§ **What the task requires**
Every line below between the one holding "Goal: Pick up" and the one holding "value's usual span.", inclusive, should be copied exactly, and no other line.
━━ Task inputs ━━
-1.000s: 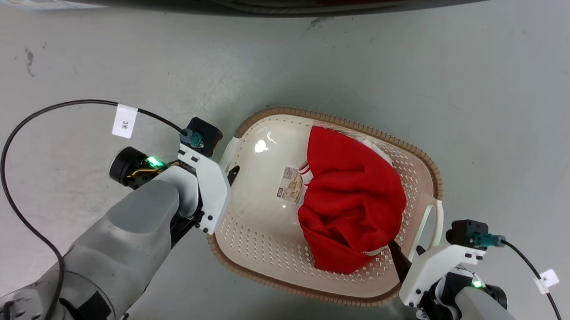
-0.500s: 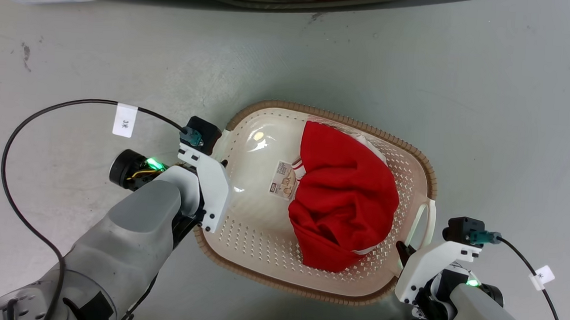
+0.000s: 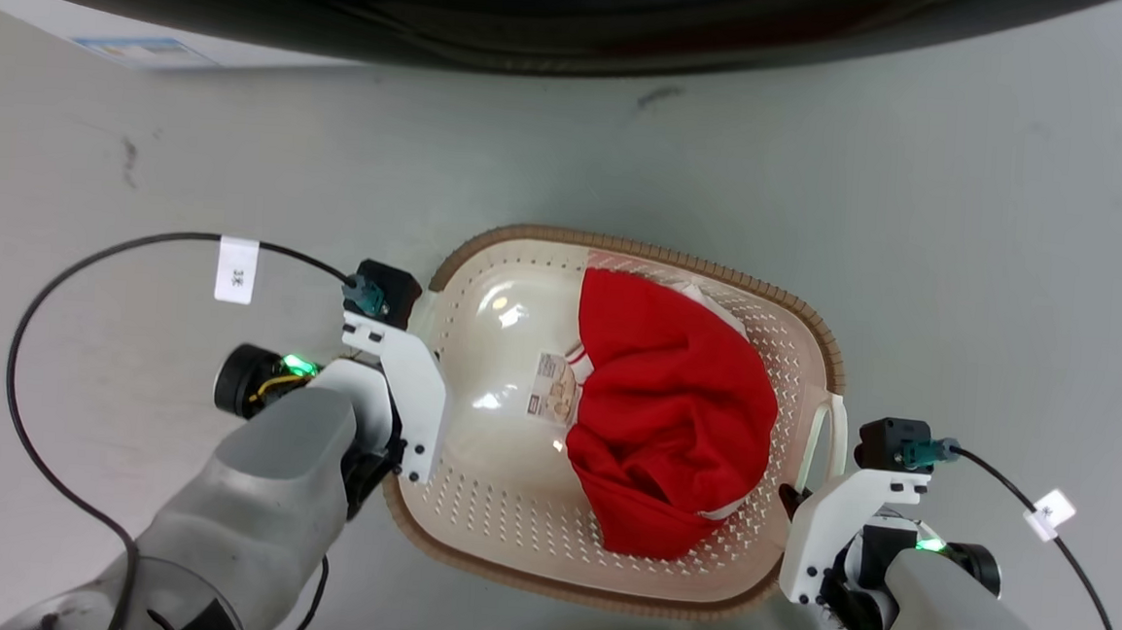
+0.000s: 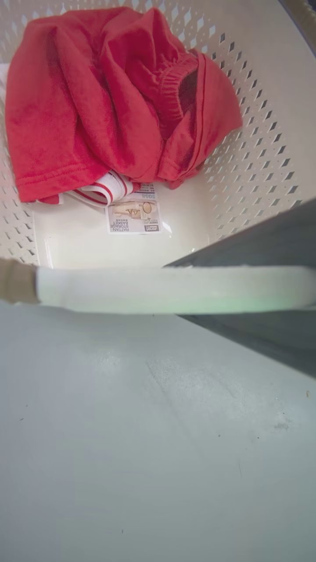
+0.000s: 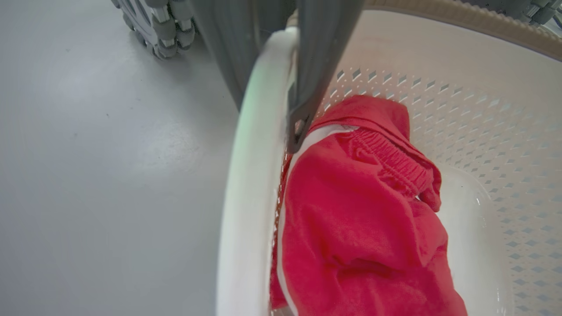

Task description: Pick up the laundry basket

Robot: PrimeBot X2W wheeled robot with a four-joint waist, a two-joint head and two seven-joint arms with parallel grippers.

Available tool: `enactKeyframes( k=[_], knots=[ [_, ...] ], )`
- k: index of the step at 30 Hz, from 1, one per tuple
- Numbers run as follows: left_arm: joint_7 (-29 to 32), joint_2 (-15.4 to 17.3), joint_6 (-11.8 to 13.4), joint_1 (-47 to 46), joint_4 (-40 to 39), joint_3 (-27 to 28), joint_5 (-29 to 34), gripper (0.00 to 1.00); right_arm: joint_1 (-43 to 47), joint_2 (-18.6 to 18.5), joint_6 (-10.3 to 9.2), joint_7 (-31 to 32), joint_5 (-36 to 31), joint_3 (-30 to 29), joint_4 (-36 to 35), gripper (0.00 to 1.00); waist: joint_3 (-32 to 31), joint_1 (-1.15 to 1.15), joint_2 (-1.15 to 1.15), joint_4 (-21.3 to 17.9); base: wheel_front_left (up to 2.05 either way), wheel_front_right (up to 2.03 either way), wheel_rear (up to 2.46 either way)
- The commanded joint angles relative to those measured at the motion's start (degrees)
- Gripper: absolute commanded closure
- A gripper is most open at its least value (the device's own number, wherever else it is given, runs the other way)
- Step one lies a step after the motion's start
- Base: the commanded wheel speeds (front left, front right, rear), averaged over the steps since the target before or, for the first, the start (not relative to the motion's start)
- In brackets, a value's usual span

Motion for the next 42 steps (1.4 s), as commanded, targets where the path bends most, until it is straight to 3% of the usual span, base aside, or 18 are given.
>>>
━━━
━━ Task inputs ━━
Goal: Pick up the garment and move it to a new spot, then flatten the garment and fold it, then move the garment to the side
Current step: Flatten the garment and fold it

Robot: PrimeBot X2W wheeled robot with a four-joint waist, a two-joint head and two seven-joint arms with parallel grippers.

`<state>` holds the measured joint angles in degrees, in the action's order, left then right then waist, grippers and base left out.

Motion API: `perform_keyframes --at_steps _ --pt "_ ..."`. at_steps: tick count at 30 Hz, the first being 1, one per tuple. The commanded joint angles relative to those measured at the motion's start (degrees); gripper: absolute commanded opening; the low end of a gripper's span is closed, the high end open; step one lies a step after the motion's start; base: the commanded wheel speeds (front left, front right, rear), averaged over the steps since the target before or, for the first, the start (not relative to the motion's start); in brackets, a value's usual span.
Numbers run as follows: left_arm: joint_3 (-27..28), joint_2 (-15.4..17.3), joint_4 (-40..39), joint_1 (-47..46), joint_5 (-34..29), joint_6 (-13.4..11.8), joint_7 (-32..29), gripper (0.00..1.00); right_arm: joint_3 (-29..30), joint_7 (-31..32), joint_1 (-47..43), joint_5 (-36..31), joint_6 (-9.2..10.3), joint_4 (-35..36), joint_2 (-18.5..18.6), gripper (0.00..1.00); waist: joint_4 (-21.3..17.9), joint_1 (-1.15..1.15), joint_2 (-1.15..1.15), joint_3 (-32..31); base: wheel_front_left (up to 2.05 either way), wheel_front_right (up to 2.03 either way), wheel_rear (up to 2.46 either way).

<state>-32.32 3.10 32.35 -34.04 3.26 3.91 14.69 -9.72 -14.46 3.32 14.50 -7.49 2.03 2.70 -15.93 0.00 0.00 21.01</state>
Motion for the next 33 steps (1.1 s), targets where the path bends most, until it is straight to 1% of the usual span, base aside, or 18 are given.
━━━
§ **Answer to this problem**
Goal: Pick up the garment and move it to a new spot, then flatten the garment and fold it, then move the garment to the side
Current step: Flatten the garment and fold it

Robot: PrimeBot X2W wheeled robot with a four-joint waist, a two-joint head and two seven-joint arms with parallel grippers.

`<state>` holds the measured joint angles in degrees, in the action's order, left then right then waist, grippers and base left out.

Motion API: `perform_keyframes --at_steps _ --pt "_ ..."`. at_steps: tick count at 30 Hz, the first being 1, one per tuple. The commanded joint angles relative to those measured at the motion's start (degrees); gripper: absolute commanded opening; the low end of a gripper's span is closed, the high end open; step one lies a step after the motion's start; base: the commanded wheel speeds (front left, front right, rear), averaged over the steps since the target before or, for the first, the start (not relative to the motion's start); in brackets, a value's usual span.

Here is where the answer stops.